**YOUR OBJECTIVE:** Could you output every record below exactly, leaving out the pictures?

····················

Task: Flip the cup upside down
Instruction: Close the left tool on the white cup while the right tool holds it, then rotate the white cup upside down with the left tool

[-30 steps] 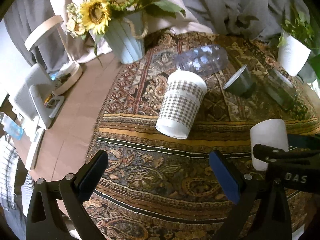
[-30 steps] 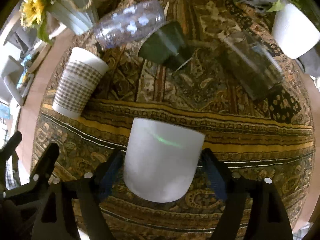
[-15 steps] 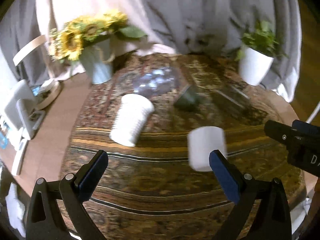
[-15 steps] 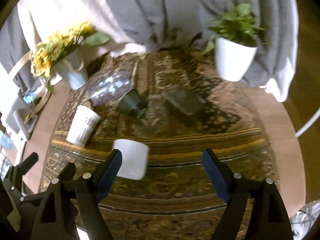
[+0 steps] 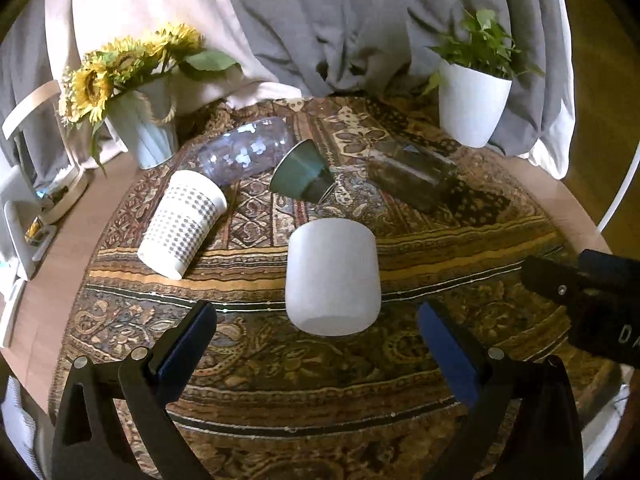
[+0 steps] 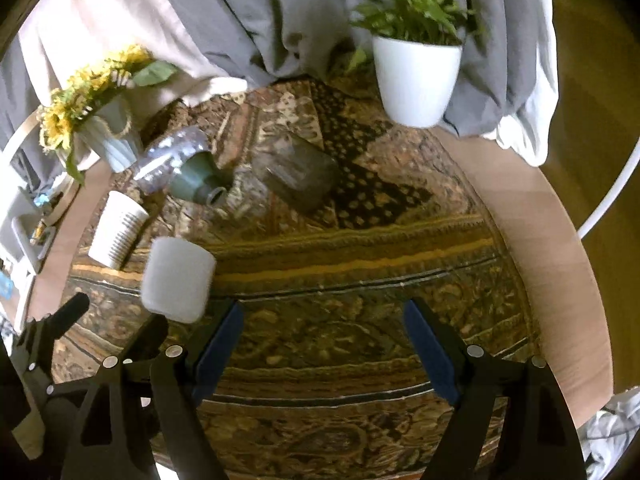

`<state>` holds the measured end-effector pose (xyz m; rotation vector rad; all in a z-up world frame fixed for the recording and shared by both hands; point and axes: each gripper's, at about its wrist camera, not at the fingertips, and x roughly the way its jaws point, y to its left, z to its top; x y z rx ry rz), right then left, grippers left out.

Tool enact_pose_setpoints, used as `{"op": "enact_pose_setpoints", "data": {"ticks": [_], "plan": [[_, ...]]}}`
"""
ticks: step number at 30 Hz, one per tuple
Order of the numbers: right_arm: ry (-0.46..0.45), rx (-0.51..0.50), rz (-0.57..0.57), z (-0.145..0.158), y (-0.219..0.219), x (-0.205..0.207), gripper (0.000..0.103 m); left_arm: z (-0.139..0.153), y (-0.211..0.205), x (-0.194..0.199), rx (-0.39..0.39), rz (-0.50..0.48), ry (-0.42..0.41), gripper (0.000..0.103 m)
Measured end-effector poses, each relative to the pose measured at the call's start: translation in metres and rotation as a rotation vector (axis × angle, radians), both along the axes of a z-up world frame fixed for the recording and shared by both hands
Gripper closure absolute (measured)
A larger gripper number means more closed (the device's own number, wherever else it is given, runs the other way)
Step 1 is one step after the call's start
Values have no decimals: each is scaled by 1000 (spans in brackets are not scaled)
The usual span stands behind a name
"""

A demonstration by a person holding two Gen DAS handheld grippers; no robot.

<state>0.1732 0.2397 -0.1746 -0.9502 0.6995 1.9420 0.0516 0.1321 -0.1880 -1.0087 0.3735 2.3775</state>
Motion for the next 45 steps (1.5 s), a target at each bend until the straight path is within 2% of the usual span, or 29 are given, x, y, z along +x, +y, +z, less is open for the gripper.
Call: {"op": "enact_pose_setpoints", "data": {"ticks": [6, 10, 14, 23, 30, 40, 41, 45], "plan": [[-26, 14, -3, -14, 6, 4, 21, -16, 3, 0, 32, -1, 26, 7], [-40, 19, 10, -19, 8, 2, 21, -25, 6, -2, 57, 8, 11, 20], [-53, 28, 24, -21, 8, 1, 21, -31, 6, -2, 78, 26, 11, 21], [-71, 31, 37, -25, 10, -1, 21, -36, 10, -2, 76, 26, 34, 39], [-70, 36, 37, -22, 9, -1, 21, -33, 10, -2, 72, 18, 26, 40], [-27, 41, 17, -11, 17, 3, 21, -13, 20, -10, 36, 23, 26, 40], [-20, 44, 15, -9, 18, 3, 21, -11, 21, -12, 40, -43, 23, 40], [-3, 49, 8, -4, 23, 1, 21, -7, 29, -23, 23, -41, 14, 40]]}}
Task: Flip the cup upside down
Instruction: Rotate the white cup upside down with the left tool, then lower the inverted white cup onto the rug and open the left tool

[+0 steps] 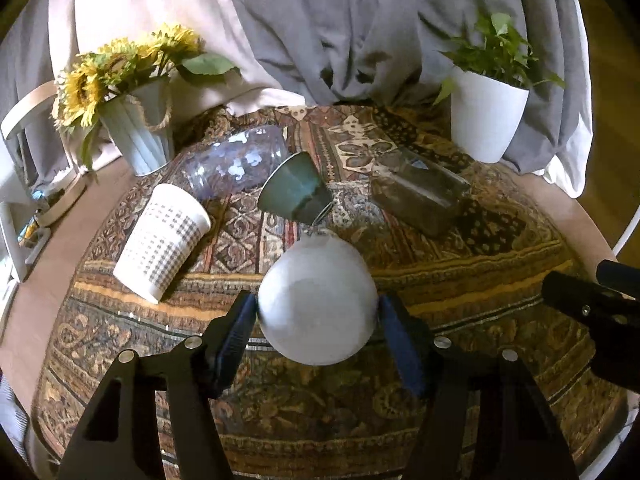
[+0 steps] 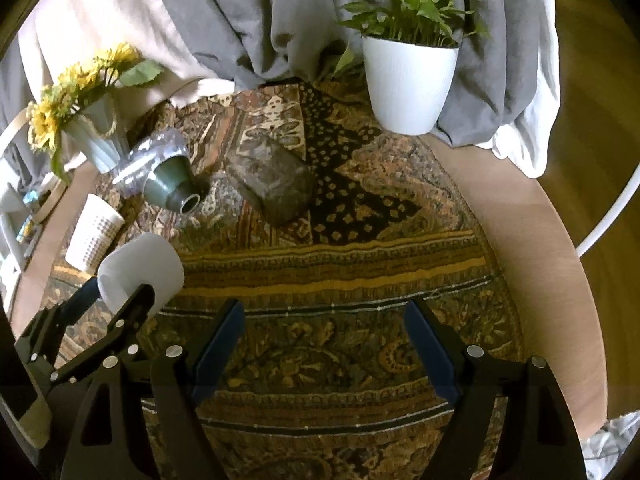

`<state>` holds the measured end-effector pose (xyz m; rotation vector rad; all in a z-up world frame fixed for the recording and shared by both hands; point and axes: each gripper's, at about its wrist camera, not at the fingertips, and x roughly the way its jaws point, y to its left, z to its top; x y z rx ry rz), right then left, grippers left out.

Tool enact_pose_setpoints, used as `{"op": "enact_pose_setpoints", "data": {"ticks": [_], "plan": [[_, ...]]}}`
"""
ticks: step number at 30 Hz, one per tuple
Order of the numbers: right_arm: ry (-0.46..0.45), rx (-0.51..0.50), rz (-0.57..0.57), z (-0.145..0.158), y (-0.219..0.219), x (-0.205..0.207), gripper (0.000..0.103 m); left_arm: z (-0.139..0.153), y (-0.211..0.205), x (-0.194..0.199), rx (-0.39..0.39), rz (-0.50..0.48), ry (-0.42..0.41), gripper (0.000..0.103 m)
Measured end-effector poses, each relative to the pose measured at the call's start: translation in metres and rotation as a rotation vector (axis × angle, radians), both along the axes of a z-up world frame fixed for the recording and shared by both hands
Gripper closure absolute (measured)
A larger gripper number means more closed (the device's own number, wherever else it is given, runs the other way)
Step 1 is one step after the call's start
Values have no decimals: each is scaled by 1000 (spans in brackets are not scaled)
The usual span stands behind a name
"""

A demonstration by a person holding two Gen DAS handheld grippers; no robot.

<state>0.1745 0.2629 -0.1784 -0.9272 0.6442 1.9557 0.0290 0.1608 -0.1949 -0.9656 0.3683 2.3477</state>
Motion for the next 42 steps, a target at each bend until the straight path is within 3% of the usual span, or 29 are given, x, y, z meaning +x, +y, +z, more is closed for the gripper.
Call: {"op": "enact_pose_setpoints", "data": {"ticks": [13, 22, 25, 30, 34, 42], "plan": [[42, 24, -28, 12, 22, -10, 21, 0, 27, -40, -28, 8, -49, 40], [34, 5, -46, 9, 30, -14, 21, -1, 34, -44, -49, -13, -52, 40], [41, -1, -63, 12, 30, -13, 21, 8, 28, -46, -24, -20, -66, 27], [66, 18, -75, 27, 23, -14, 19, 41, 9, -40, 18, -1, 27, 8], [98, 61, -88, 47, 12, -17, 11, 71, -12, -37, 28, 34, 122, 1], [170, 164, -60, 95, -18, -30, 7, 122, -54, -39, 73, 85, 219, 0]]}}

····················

**YOUR RESPONSE:**
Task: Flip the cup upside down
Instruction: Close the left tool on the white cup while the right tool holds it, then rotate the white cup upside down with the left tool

[-30 steps] 
[-30 steps] 
[-15 steps] 
[-15 steps] 
[+0 steps] 
[+0 steps] 

`<state>` holds the measured end-effector pose (xyz m; rotation vector rad; all in a z-up world frame fixed for the recording and shared by both hands; point and axes: each gripper's, at about its wrist camera, not at the fingertips, and x roughly the way its jaws point, y to its left, z to its top; x y z rx ry rz), right then left, grippers left out.

Tool enact_pose_setpoints, used as `{"op": "enact_pose_setpoints", "data": {"ticks": [_], "plan": [[_, ...]]}}`
"""
ticks: step number at 30 Hz, one per tuple
Order of the numbers: right_arm: ry (-0.46..0.45), rx (-0.51..0.50), rz (-0.57..0.57), z (-0.145..0.158), y (-0.219..0.219), x (-0.205..0.207), gripper (0.000..0.103 m); left_arm: z (-0.139..0.153), y (-0.211..0.205), x (-0.194..0.199), rx (-0.39..0.39), rz (-0.50..0.48), ry (-0.42..0.41), gripper (0.000..0.103 m)
Measured end-effector poses, each relative to the pose measured at the call's start: translation in metres and rotation as a rotation vector (axis × angle, radians), both along the axes of a z-up world frame fixed for the recording and shared by both hands
Gripper closure absolute (measured)
A larger gripper number means more closed (the device's own number, wherever else it is given, runs the other way)
Step 1 is one step after the call's start
Values have no decimals: each is scaled by 1000 (spans in brackets are not scaled)
The usual span stands behind a name
"""

A demonstration by a person holding two Gen DAS handheld grippers; no robot.

<state>0.1732 0.2397 -0.1746 -0.9502 0.6995 1.9420 0.0516 0.1321 -0.1880 -1.0087 0.3735 2.3775</state>
Motion for the next 45 steps (1.5 s), a target at each bend until the straight path is within 2% of the usual span, or 29 are given, x, y, z along +x, +y, +z, less is open for the gripper.
Call: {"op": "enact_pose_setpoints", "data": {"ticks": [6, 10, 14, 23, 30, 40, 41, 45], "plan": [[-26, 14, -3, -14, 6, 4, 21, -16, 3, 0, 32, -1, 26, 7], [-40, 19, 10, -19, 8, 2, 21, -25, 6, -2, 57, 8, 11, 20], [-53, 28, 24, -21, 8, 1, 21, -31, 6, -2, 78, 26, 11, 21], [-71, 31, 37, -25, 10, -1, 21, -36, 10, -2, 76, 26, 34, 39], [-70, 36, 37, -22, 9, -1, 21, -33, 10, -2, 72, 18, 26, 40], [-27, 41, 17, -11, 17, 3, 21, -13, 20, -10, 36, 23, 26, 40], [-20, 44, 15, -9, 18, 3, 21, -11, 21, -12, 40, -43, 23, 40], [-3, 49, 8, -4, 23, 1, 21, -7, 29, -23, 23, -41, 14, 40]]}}
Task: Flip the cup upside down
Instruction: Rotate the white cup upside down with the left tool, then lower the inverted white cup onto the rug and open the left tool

[+0 steps] 
[+0 steps] 

`<state>` holds the measured end-effector pose (xyz m; rotation vector rad; all in a z-up world frame fixed for the recording and shared by both hands; point and axes: each gripper's, at about its wrist camera, not at the fingertips, and x roughly the way its jaws point, y to its left, z to its top; x y z rx ry rz), right then left, grippers left out.

Tool enact_pose_setpoints, used as `{"op": "enact_pose_setpoints", "data": {"ticks": [_], "plan": [[_, ...]]}}`
"""
ticks: step number at 30 Hz, one per tuple
Order of the numbers: right_arm: ry (-0.46..0.45), rx (-0.51..0.50), rz (-0.57..0.57), z (-0.145..0.158), y (-0.219..0.219), x (-0.205..0.207), gripper (0.000..0.103 m); left_arm: z (-0.139..0.153), y (-0.211..0.205), x (-0.194..0.199), rx (-0.39..0.39), rz (-0.50..0.48), ry (-0.42..0.41), gripper (0.000..0.103 m)
Measured end-effector poses, each relative to the pose measured at the call's start: translation in metres and rotation as a rotation vector (axis × angle, radians), both along the axes of a z-up world frame fixed for the recording and shared by both hands
Gripper closure absolute (measured)
A larger gripper number means more closed (the device's own number, wherever else it is given, runs the other way)
Step 1 is one step after the call's start
Values have no decimals: each is scaled by 1000 (spans in brackets are not scaled)
The usual span stands behind a name
"""

A demonstration by a person holding two Gen DAS handheld grippers; no robot.

<state>0.1745 0.2629 -0.1784 -0.9272 0.6442 1.9557 0.0290 0.1608 -0.1949 -0.9656 0.3683 2.3477</state>
Motion for the next 42 steps, a target at each bend until the straight path is within 3% of the usual span, or 29 are given, x, y, z meaning +x, +y, +z, more is closed for the gripper.
Call: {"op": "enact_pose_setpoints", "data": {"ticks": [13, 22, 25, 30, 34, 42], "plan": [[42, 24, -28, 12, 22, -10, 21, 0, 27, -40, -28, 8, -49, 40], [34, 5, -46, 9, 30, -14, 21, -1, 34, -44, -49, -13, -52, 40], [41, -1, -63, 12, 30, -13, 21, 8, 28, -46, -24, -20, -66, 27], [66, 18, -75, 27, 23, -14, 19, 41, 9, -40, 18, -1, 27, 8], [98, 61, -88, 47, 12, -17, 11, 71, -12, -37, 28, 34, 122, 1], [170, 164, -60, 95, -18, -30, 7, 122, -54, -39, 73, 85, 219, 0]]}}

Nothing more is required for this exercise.